* The task *
What you return should be every line below, word for word, and none of the images.

* Data below *
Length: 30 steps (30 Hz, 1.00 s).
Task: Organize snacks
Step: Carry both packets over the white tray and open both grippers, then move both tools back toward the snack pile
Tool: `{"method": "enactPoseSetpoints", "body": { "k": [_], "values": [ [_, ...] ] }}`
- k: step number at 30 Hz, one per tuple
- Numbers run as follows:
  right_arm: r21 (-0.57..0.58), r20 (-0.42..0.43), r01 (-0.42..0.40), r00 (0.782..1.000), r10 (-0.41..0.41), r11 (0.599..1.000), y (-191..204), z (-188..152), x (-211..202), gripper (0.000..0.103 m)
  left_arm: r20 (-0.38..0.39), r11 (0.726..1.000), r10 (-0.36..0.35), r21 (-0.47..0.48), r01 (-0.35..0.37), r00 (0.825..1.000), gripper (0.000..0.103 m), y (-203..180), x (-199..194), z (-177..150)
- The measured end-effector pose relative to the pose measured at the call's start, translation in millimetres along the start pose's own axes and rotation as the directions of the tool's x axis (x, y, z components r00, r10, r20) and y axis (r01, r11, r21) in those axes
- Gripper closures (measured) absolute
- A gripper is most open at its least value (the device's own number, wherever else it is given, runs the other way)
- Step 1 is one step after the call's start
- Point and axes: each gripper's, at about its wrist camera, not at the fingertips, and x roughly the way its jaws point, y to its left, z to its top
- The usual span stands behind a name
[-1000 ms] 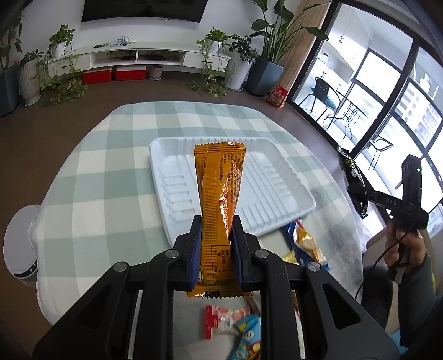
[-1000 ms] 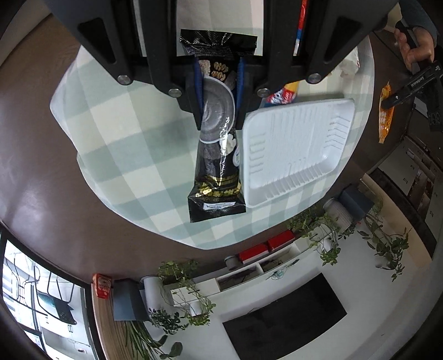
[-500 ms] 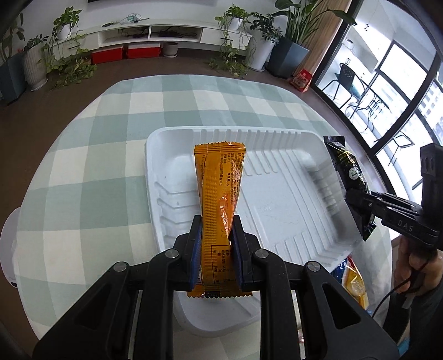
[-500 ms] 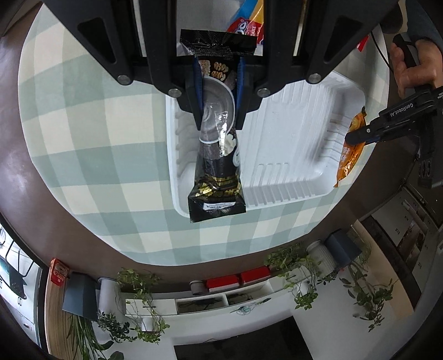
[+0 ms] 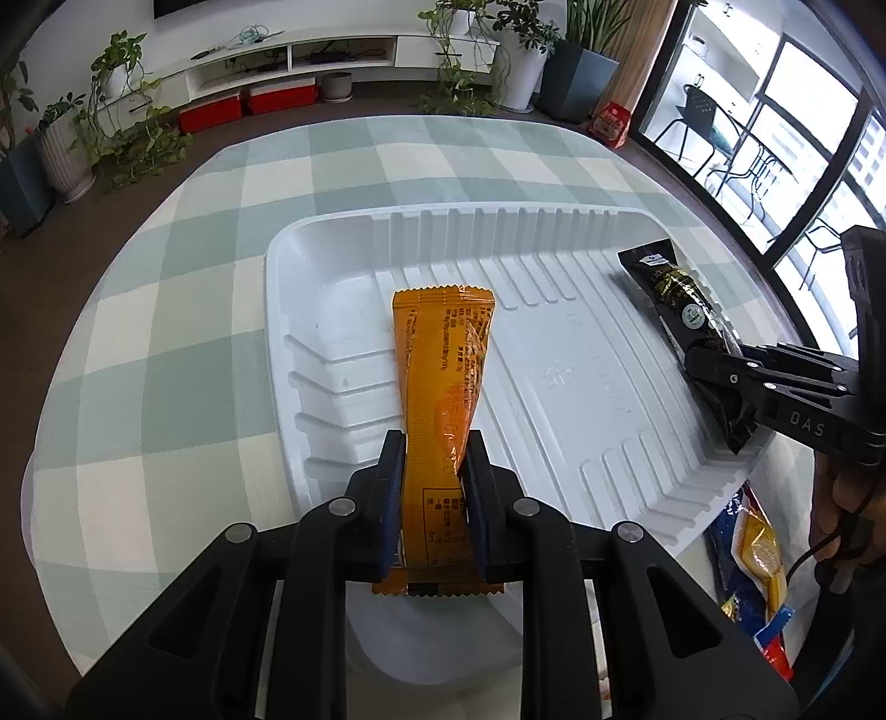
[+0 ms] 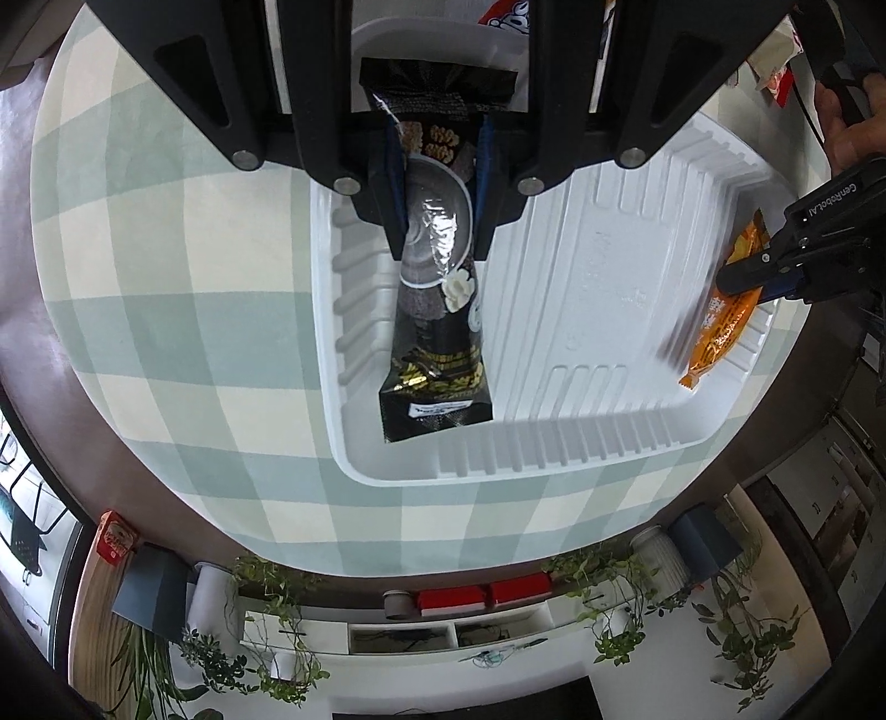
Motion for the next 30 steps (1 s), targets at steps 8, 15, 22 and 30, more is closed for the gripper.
{"method": "enactPoseSetpoints", "body": {
  "k": [8, 15, 22, 30],
  "values": [
    [-0.016, 0.016, -0.005, 1.000, 0.006, 1.000, 2, 1, -8, 0.067, 0.036, 1.000, 0.012, -0.002, -0.012, 0.999, 0.063, -2, -11, -1],
    [-0.025, 0.123, 0.010, 0.992, -0.007, 1.000, 4, 5, -50, 0.038, 0.112, 0.999, 0.016, -0.035, -0.012, 0.994, 0.034, 1, -47, -7],
    [0.051, 0.299, -0.096, 0.951, 0.076, 0.994, -24, -9, -125, 0.017, 0.282, 0.995, -0.028, -0.085, 0.054, 0.959, 0.000, 16, -125, -46],
    [0.208, 0.380, -0.415, 0.869, 0.317, 0.886, -63, -83, -178, 0.004, 0.315, 0.968, -0.046, -0.220, 0.120, 0.948, 0.000, 19, -188, -137]
  ]
}}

* Answer area *
Length: 30 steps (30 Hz, 1.00 s).
Task: Organize snacks
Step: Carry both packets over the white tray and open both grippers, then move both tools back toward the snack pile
Tool: `{"method": "enactPoseSetpoints", "body": { "k": [_], "values": [ [_, ...] ] }}`
- k: step number at 30 Hz, one per tuple
- Numbers run as follows:
  right_arm: r21 (-0.57..0.58), r20 (-0.42..0.43), r01 (-0.42..0.40), r00 (0.782..1.000), r10 (-0.41..0.41), r11 (0.599..1.000), y (-191..204), z (-188..152), x (-211..202), gripper (0.000..0.103 m)
  left_arm: r20 (-0.38..0.39), r11 (0.726..1.000), r10 (-0.36..0.35), r21 (-0.47..0.48), r01 (-0.35..0.37), r00 (0.825..1.000), gripper (0.000..0.103 m), y (-203..180), x (-199..194), z (-177..150)
- The measured end-effector pose relative to the pose measured at the call's start, translation in millimetres along the start pose's own axes and rotation as the directions of the tool's x axis (x, y, z components r00, r10, r20) and y axis (r01, r11, r21) in those axes
- Gripper closures (measured) absolute
- A gripper is most open at its least value (the device's own number, wherever else it is given, runs the other way)
- Step 1 is one step after the call's start
- Point and axes: each gripper's, at about its wrist camera, not at the fingertips, and x roughly the way its jaws point, y to its left, z to its top
- The usual span stands behind a name
[-1000 ms] 
[-1000 ms] 
[-500 ms] 
[-500 ms] 
[+0 ms] 
[+0 ms] 
Motion for the next 30 steps (1 s), targets at steps 8, 15, 22 and 30, more is closed for the gripper.
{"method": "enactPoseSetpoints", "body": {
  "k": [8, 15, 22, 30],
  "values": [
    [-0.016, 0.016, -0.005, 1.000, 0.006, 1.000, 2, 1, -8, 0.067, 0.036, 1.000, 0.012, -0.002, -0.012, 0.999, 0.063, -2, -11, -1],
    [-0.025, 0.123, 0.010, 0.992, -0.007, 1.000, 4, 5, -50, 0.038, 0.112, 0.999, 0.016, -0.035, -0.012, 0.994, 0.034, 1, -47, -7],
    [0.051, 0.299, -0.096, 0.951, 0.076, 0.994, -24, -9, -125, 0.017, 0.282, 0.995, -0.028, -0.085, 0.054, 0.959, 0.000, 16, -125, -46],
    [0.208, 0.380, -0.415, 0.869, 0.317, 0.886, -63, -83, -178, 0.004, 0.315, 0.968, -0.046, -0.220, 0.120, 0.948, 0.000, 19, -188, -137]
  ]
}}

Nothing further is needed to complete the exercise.